**EXERCISE BRIEF**: Return only the lines running from the first line of the listing through the one with "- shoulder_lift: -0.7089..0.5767", unchanged.

**GIVEN RECORDS**:
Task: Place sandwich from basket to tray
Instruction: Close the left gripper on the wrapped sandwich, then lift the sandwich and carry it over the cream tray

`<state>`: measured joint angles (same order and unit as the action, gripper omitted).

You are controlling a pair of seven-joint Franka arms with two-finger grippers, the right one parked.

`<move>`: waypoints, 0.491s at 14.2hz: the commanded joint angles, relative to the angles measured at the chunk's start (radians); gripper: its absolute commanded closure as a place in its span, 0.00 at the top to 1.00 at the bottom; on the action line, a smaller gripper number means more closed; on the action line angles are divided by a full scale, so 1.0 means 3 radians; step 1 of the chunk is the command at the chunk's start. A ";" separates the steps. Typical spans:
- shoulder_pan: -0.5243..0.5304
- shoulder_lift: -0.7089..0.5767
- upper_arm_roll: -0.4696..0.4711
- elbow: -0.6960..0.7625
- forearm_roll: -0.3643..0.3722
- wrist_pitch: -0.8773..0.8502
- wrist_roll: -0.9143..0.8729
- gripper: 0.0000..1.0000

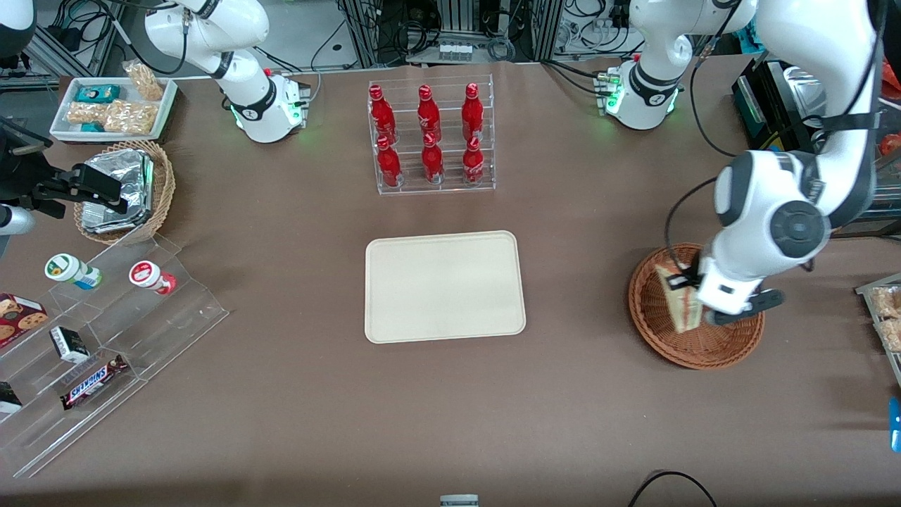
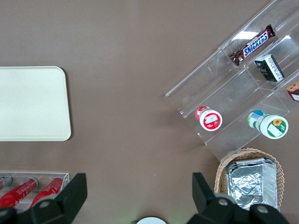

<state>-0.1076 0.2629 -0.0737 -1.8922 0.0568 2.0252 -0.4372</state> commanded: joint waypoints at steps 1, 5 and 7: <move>-0.0356 0.0192 -0.0025 0.0171 -0.0112 -0.0032 0.0128 0.01; -0.0959 0.0789 -0.0025 0.0839 -0.0220 -0.0021 -0.0489 0.00; -0.1215 0.1060 -0.0030 0.1137 -0.0225 0.0034 -0.0852 0.00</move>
<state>-0.4091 0.4726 -0.0964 -1.6896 -0.0003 2.0438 -0.6117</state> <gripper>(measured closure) 0.859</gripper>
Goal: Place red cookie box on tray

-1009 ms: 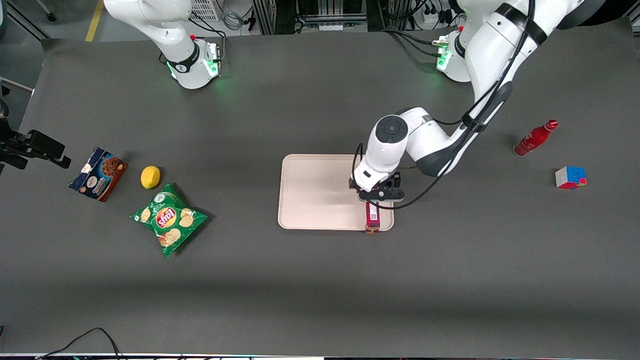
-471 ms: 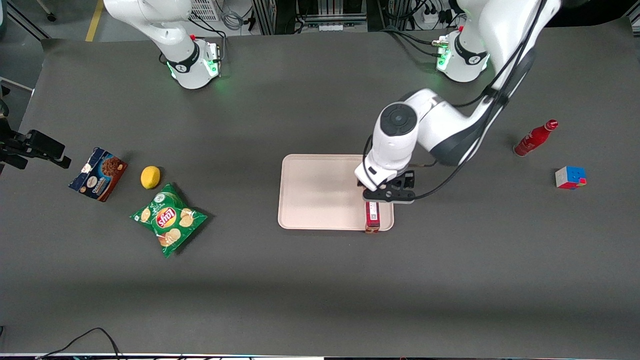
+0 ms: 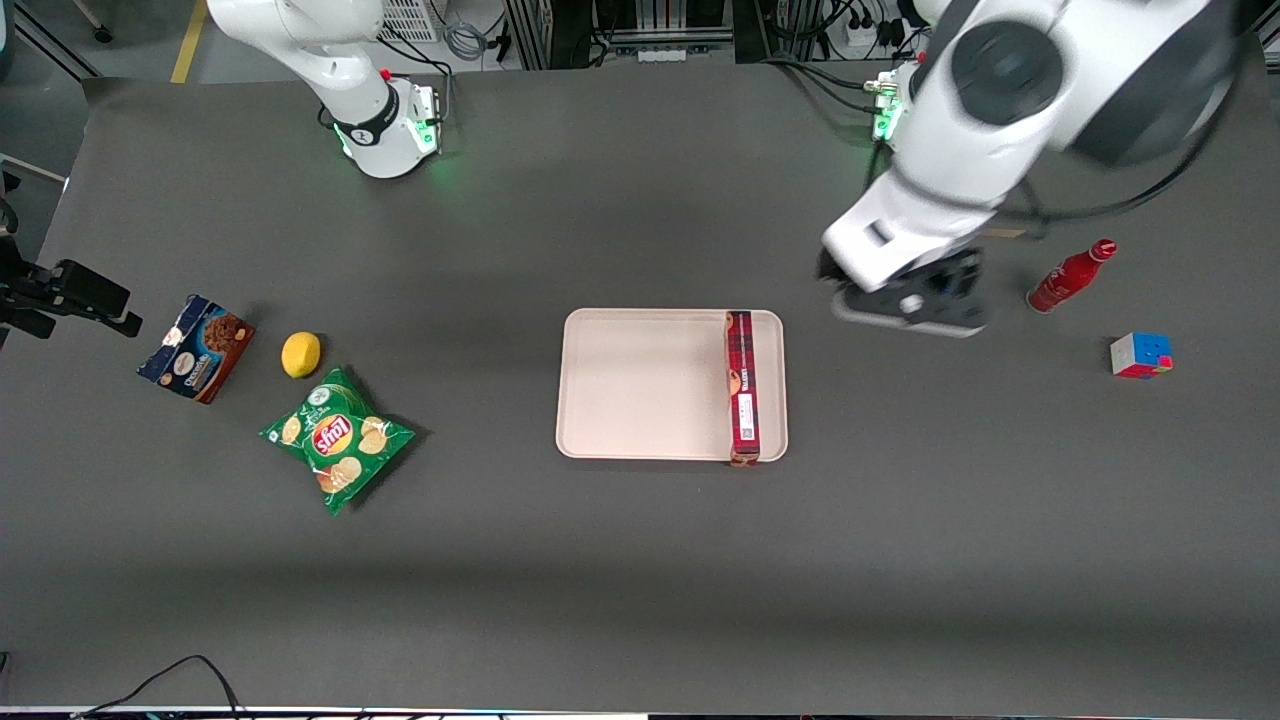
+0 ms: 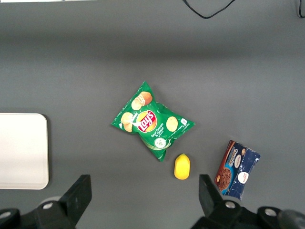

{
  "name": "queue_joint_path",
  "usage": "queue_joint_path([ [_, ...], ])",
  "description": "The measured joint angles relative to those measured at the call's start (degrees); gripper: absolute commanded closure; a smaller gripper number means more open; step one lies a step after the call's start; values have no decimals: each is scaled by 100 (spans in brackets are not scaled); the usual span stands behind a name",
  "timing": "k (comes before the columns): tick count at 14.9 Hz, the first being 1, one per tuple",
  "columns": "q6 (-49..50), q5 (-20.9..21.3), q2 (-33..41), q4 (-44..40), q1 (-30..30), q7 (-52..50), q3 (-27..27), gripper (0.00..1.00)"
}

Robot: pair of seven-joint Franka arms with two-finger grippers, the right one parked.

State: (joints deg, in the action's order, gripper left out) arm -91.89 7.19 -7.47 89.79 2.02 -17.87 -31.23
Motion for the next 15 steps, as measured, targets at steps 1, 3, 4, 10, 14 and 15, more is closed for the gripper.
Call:
queue_joint_path([
  [1, 205, -107, 195, -75, -2, 255, 229, 0],
  [3, 494, -440, 601, -98, -14, 781, 883, 0],
  [4, 646, -544, 764, -98, -14, 966, 1229, 0],
  [10, 799, -572, 1081, 132, -301, 1152, 2359, 0],
  [14, 210, -563, 1043, 533, -362, 1154, 2554, 0],
  [15, -63, -563, 1029, 718, -365, 1155, 2569, 0],
])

**RESPONSE**:
Task: Place sandwich from basket to tray
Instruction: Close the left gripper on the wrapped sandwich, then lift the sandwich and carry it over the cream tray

`<state>`: measured joint angles (same order and unit as the action, gripper omitted).

You are controlling a pair of seven-joint Franka arms with two-finger grippers, the right one parked.

`<move>`: waypoints, 0.491s at 14.2hz: the commanded joint angles, relative to the angles measured at the chunk's start (radians); gripper: its absolute commanded closure as a place in its span, 0.00 at the top to 1.00 at the bottom; on the action line, a smaller gripper number means more closed; on the action line angles are divided by a full scale, so 1.0 means 3 radians; step 1 of the chunk is the command at the chunk's start. A ";" separates the steps. Typical spans:
- shoulder_pan: -0.5243..0.5304
- shoulder_lift: -0.7089..0.5767

Nothing further remains in the output.